History buffs like to look at the French Revolution for clues as to how the American experiment ends. The alt-right thinks the interwar period in Germany is a good model for what comes next. Of course, the Roman Empire is always a handy example. All of that is probably wrong. In fact, the alt-right is laughably wrong about what comes next. The better example may be the Holy Roman Empire. The slow disintegration of that political construction is a less glamorous story, but it may be a more relevant one for us
After all, America has always been a multi-cultural empire. It was just confined to this continent and composed of white people. Even today, the cultural difference between the people of New England and those of the Midwest are obvious. The whites of the west coast are wildly different in temperament than the whites of New York. When someone from the Northeast visits Texas for the first time, they almost always say that they feel like they are in a different country. That is because Texas is a different country.
Since Gettysburg, American has been a collection of cultural regions held together by the Yankee hegemony. The rest of America has functioned like Puerto Rico to the winners of the Civil War.
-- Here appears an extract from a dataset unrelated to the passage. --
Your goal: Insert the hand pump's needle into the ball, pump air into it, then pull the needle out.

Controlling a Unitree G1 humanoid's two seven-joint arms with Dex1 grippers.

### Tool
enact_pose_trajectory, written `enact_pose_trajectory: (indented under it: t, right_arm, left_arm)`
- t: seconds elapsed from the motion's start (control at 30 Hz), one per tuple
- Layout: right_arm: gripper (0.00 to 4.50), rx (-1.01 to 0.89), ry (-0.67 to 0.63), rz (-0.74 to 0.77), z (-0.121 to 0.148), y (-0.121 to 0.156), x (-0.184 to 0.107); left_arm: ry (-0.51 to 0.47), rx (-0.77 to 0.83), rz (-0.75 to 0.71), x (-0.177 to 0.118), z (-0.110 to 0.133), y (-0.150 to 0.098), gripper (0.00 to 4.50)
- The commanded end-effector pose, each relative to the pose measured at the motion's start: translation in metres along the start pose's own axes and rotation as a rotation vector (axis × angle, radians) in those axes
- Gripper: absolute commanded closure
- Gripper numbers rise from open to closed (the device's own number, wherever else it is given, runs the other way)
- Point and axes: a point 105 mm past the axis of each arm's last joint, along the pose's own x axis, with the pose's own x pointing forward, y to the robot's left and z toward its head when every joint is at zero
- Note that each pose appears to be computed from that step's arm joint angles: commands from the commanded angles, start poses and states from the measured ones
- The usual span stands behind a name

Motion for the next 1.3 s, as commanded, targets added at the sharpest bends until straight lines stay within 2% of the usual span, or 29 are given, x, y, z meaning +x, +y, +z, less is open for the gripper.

That is, they retained some local autonomy but were never allowed to have a say in the big issues. A fun way to see this is to examine the list of President before the Civil War and after the Civil War. Heck, the GOP is a party based in the South and Southwest, yet the President is the quintessential New Yorker.
Maybe instead of a dramatic collapse or a great revolution, maybe the future for this empire is to just stagger along from one crisis to the next, losing a little bit of influence here, a little bit of land over there. A long, episodic process where the American Empire slowly disintegrates, returning to its natural parts. A generation from now, America will be out of Asia. Another generation and Europe is free. All the while the role of the central government recedes domestically as the local cultural regions re-assert their authority.